■ Exercise instructions ■
Copy each record below faithfully, leaving out images.

Stored data entries
▶
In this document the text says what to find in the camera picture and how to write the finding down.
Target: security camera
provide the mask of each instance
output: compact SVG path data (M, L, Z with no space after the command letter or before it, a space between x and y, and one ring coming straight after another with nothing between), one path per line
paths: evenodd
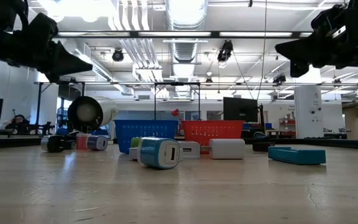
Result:
M124 60L124 54L122 53L122 49L115 49L114 53L112 54L112 60L115 62L121 62Z

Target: ceiling lamp
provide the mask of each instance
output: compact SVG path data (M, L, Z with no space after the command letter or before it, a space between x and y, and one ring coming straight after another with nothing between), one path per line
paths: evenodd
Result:
M231 43L231 40L225 40L218 54L218 62L226 62L229 60L232 51L233 44Z

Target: cable
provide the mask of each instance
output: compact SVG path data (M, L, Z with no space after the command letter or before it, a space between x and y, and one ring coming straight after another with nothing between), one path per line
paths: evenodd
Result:
M24 15L26 18L29 17L29 2L28 0L24 0Z
M256 100L259 99L260 95L260 88L262 87L262 82L264 79L264 71L265 71L265 50L266 50L266 31L267 31L267 0L265 1L265 39L264 39L264 51L262 55L262 77L260 78L260 84L259 84L259 90L258 90L258 96L256 97Z
M239 67L239 70L240 70L240 73L241 73L241 77L242 77L242 79L244 80L244 83L246 84L246 87L247 87L247 90L248 90L248 92L249 92L249 95L251 95L251 98L254 99L254 97L252 96L251 91L249 90L247 81L246 81L246 79L244 78L244 75L242 74L242 71L241 71L241 68L240 68L240 64L239 64L239 62L237 61L236 53L234 53L234 50L233 50L233 56L234 56L234 59L236 60L237 66Z
M16 14L20 17L20 21L22 22L22 29L29 26L29 20L27 16L29 15L29 3L27 0L24 0L25 9L24 12L17 4L12 4L12 9L16 12Z

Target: hanging wire
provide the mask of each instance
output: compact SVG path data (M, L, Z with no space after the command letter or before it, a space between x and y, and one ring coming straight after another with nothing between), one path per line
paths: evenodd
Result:
M264 51L263 51L263 55L262 55L262 77L260 78L260 83L259 83L259 90L258 90L258 96L256 97L256 100L259 99L259 95L260 95L260 88L262 87L262 82L264 79L264 71L265 71L265 50L266 50L266 31L267 31L267 0L265 0L265 38L264 38Z
M234 59L236 60L237 67L238 67L239 70L240 70L241 77L242 77L242 79L244 80L244 83L246 84L246 87L247 87L247 90L248 90L248 92L249 92L249 95L251 96L252 99L254 99L254 97L252 96L251 90L250 90L249 87L248 87L247 81L246 81L246 79L244 78L244 75L242 74L242 71L241 71L241 68L240 68L240 64L239 64L239 62L237 61L236 53L234 53L234 50L233 50L233 56L234 56Z
M218 93L221 93L221 68L218 63Z

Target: black machine
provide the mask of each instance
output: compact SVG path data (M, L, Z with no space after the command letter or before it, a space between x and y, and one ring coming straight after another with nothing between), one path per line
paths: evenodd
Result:
M358 0L322 11L311 27L314 32L309 37L275 46L278 53L291 60L291 77L304 75L309 65L358 67Z
M92 70L92 65L68 53L58 34L57 23L39 13L29 24L27 0L0 0L0 60L10 66L28 66L45 74L50 82L76 72ZM22 30L13 30L16 15Z
M258 122L258 101L242 98L223 98L223 119Z
◀
■ Task solution ■
In this document the text says what to find in the camera picture and how to write the finding down.
Target: security camera
provide the mask of each instance
output: compact SVG path data (M, L, Z with no space after the command letter or before it, a space between x and y, and one ring coming straight after another with nothing between), one path per line
paths: evenodd
Result:
M124 60L124 54L122 53L122 49L115 49L114 53L112 54L112 60L115 62L121 62Z

Target: ceiling lamp
provide the mask of each instance
output: compact SVG path data (M, L, Z with no space after the command letter or before it, a space between x and y, and one ring coming straight after another with nothing between), one path per line
paths: evenodd
Result:
M231 43L231 40L225 40L218 54L218 62L226 62L229 60L232 51L233 44Z

Target: cable
provide the mask of each instance
output: compact SVG path data (M, L, Z with no space after the command letter or before it, a space between x and y, and one ring coming straight after another with nothing between), one path per line
paths: evenodd
Result:
M24 15L26 18L29 17L29 2L28 0L24 0Z
M256 100L259 99L260 95L260 88L262 87L262 82L264 79L264 71L265 71L265 50L266 50L266 31L267 31L267 0L265 1L265 39L264 39L264 51L262 55L262 77L260 78L260 84L259 84L259 90L258 90L258 96L256 97Z
M239 67L239 70L240 70L240 73L241 73L241 77L242 77L242 79L244 80L244 83L246 84L246 87L247 87L247 90L248 90L248 92L249 92L249 95L251 95L251 98L254 99L254 97L252 96L251 91L249 90L247 81L246 81L246 79L244 78L244 75L242 74L242 71L241 71L241 68L240 68L240 64L239 64L239 62L237 61L236 53L234 53L234 50L233 50L233 56L234 56L234 59L236 60L237 66Z
M16 14L20 17L20 21L22 22L22 29L29 26L29 20L27 16L29 15L29 3L27 0L24 0L25 9L24 12L17 4L12 4L12 9L16 12Z

Target: hanging wire
provide the mask of each instance
output: compact SVG path data (M, L, Z with no space after the command letter or before it, a space between x and y, and one ring coming straight after another with nothing between), one path per line
paths: evenodd
Result:
M264 51L263 51L263 55L262 55L262 77L260 78L260 83L259 83L259 90L258 90L258 96L256 97L256 100L259 99L259 95L260 95L260 88L262 87L262 82L264 79L264 71L265 71L265 50L266 50L266 31L267 31L267 0L265 0L265 38L264 38Z
M234 59L236 60L237 67L238 67L239 70L240 70L241 77L242 77L242 79L244 80L244 83L246 84L246 87L247 87L247 90L248 90L248 92L249 92L249 95L251 96L252 99L254 99L254 97L252 96L251 90L250 90L249 87L248 87L247 81L246 81L246 79L244 78L244 75L242 74L242 71L241 71L241 68L240 68L240 64L239 64L239 62L237 61L236 53L234 53L234 50L233 50L233 56L234 56Z
M218 93L221 93L221 68L218 63Z

Target: black machine
provide the mask of each instance
output: compact SVG path data (M, L, Z with no space after the command letter or before it, a space between x and y, and one ring coming straight after another with nothing between), one path per line
paths: evenodd
Result:
M358 0L322 11L311 27L314 32L309 37L275 46L278 53L291 60L291 77L304 75L309 65L358 67Z
M92 70L92 65L68 53L58 34L57 23L39 13L29 24L27 0L0 0L0 60L10 66L28 66L45 74L50 82L76 72ZM22 30L13 30L16 15Z
M258 122L258 101L242 98L223 98L223 119Z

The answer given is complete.